[TASK DETAILS]: Give the lines below again exactly, starting with the line that holds "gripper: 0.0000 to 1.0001" and going on through the line that holds "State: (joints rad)".

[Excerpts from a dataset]
== Segment start ==

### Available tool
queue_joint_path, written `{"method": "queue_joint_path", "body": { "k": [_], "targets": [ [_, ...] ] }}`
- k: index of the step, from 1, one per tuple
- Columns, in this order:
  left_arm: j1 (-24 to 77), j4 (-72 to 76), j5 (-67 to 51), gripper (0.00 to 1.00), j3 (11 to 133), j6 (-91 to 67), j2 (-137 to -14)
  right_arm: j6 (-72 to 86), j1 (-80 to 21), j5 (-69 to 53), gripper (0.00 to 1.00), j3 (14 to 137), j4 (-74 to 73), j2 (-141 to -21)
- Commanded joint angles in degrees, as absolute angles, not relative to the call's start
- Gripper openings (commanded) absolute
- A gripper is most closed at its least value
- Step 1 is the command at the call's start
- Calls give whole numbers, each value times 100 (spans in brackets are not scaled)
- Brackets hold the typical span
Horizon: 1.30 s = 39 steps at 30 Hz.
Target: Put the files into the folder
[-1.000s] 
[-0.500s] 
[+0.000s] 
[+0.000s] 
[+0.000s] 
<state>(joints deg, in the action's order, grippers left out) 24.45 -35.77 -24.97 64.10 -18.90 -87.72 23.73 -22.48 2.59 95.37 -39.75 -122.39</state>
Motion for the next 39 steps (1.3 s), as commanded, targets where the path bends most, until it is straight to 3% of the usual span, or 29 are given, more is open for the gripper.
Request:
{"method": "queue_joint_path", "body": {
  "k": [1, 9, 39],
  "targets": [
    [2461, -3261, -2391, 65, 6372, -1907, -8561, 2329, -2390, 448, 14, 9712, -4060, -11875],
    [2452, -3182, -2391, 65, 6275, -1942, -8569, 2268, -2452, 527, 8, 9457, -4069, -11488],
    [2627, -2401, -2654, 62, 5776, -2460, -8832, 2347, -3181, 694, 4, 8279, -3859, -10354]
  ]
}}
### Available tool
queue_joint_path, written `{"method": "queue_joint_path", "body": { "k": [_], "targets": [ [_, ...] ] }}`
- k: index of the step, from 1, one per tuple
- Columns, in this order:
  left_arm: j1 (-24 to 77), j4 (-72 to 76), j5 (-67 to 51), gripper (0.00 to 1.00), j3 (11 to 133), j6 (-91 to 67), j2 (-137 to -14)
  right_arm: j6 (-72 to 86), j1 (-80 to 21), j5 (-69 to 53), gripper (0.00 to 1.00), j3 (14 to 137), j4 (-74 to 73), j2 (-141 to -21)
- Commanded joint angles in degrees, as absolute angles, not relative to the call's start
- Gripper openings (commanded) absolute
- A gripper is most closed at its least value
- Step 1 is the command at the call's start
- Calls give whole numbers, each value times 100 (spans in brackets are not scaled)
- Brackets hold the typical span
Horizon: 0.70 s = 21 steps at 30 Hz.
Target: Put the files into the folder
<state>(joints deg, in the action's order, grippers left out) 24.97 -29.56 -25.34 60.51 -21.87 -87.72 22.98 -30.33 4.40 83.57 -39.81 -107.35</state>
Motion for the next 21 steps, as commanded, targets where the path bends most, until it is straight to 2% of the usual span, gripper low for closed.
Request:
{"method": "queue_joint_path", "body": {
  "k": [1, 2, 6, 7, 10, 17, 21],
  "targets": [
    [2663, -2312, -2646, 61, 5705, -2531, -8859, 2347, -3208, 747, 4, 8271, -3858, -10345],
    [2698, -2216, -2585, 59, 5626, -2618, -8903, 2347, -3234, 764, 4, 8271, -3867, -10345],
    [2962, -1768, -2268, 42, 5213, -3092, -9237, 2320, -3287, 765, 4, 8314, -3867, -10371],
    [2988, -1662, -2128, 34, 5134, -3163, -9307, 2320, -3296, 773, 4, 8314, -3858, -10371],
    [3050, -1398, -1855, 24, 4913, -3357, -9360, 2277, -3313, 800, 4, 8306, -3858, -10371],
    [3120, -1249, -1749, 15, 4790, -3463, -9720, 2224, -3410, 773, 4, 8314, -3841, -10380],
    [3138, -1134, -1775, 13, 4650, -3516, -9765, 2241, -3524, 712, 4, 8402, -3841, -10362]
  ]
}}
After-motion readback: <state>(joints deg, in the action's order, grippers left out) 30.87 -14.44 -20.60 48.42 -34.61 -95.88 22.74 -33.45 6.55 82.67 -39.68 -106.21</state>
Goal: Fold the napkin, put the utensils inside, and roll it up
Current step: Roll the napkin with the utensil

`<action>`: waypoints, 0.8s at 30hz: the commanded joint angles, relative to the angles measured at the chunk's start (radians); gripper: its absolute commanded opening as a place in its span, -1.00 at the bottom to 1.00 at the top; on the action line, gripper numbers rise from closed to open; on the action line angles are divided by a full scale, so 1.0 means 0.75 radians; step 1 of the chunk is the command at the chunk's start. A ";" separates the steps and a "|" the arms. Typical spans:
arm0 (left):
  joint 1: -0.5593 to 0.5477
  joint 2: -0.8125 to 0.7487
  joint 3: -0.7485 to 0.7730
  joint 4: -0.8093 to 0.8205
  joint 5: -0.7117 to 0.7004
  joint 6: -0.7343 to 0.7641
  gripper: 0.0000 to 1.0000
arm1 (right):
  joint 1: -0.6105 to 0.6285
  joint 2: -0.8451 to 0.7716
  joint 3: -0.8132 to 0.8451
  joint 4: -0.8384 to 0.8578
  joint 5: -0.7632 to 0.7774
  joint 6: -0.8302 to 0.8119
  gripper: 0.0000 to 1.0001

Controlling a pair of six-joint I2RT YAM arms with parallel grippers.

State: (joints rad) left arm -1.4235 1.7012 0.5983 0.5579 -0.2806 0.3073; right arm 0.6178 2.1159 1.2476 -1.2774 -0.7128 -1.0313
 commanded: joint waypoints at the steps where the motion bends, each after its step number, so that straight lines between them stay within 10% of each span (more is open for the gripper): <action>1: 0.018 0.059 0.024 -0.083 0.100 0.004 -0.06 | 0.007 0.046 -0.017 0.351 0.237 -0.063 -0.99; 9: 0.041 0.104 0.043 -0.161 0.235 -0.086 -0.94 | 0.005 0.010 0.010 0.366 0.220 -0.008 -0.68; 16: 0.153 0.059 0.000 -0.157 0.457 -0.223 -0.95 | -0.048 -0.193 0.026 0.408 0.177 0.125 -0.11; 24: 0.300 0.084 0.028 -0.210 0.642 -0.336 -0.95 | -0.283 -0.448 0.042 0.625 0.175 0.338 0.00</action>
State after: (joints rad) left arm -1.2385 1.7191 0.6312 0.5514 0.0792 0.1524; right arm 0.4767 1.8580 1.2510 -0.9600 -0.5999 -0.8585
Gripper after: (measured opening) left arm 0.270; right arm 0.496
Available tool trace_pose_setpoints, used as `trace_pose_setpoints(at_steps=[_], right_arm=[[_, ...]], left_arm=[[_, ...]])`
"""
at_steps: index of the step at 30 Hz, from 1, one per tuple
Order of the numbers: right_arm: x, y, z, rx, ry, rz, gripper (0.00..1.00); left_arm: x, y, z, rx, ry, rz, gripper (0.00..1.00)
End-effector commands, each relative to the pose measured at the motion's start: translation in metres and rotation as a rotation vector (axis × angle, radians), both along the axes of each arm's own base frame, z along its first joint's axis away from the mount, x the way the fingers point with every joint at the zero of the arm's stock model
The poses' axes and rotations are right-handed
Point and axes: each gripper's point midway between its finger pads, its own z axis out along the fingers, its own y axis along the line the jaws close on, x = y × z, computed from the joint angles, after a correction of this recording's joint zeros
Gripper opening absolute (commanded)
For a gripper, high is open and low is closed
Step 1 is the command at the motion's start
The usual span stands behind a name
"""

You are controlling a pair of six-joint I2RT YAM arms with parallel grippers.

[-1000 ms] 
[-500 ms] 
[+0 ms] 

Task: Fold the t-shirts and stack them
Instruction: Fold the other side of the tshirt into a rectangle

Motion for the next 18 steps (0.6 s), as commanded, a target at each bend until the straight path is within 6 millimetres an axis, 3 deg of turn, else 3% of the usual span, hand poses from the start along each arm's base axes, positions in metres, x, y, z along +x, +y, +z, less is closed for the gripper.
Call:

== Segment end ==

[EXPECTED ANSWER]:
  gripper: 0.0000 to 1.0001

Controlling a pair of six-joint I2RT YAM arms with parallel grippers.

State: (joints rad) left arm -1.4235 1.7012 0.5983 0.5579 -0.2806 0.3073; right arm 0.6178 2.1159 1.2476 -1.2774 -0.7128 -1.0313

Nothing else belongs to this answer.